WHAT NEEDS TO BE DONE:
Your task is to copy all of the data exactly.

═══ DATA

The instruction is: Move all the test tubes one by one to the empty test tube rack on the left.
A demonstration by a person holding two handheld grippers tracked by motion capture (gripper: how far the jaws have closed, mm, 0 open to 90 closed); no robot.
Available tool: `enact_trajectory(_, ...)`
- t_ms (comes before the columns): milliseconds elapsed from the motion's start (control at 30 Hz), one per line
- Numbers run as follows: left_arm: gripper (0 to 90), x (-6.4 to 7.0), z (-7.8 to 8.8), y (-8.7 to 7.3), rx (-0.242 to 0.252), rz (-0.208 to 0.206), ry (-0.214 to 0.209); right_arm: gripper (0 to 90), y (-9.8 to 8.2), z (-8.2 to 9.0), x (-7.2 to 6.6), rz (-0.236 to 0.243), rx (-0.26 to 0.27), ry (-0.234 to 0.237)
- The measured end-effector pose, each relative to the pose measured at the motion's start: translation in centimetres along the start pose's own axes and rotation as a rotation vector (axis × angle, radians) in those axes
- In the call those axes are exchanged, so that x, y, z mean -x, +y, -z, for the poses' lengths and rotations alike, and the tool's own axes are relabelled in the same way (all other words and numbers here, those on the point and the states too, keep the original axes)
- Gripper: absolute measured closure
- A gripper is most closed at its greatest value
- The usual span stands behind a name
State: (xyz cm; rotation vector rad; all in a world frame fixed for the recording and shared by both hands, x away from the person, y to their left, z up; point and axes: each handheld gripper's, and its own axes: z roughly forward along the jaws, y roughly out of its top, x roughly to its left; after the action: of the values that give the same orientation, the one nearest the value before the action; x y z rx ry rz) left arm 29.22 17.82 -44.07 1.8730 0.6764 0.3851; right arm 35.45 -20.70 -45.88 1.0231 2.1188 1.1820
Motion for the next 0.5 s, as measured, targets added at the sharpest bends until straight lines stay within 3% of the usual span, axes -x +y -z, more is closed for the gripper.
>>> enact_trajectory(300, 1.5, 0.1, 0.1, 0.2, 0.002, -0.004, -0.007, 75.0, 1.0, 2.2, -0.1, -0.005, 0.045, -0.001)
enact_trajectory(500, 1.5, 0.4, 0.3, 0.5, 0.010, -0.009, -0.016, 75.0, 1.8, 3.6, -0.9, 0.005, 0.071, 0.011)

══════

ANSWER AREA:
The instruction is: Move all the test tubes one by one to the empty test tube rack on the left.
A demonstration by a person holding two handheld grippers tracked by motion capture (gripper: how far the jaws have closed, mm, 0 open to 90 closed); no robot.
Available tool: `enact_trajectory(_, ...)`
- t_ms (comes before the columns): milliseconds elapsed from the motion's start (control at 30 Hz), one per line
- Numbers run as follows: left_arm: gripper (0 to 90), x (-6.4 to 7.0), z (-7.8 to 8.8), y (-8.7 to 7.3), rx (-0.242 to 0.252), rz (-0.208 to 0.206), ry (-0.214 to 0.209); right_arm: gripper (0 to 90), y (-9.8 to 8.2), z (-8.2 to 9.0), x (-7.2 to 6.6), rz (-0.236 to 0.243), rx (-0.26 to 0.27), ry (-0.234 to 0.237)
- The measured end-effector pose, each relative to the pose measured at the motion's start: translation in centimetres along the start pose's own axes and rotation as a rotation vector (axis × angle, radians) in those axes
- In the call those axes are exchanged, so that x, y, z mean -x, +y, -z, for the poses' lengths and rotations alike, and the tool's own axes are relabelled in the same way (all other words and numbers here, those on the point and the states too, keep the original axes)
- Gripper: absolute measured closure
- A gripper is most closed at its greatest value
- The usual span stands behind a name
State: (xyz cm; rotation vector rad; all in a world frame fixed for the recording and shared by both hands, x away from the person, y to their left, z up; point and axes: each handheld gripper's, and its own axes: z roughly forward along the jaws, y roughly out of its top, x roughly to its left; after the action: of the values that give the same orientation, the one nearest the value before the action; x y z rx ry rz) left arm 29.22 17.82 -44.07 1.8730 0.6764 0.3851; right arm 35.45 -20.70 -45.88 1.0231 2.1188 1.1820
Motion for the next 0.5 s, as measured, targets added at the sharpest bends until straight lines stay within 3% of the usual span, axes -x +y -z, more is closed for the gripper.
>>> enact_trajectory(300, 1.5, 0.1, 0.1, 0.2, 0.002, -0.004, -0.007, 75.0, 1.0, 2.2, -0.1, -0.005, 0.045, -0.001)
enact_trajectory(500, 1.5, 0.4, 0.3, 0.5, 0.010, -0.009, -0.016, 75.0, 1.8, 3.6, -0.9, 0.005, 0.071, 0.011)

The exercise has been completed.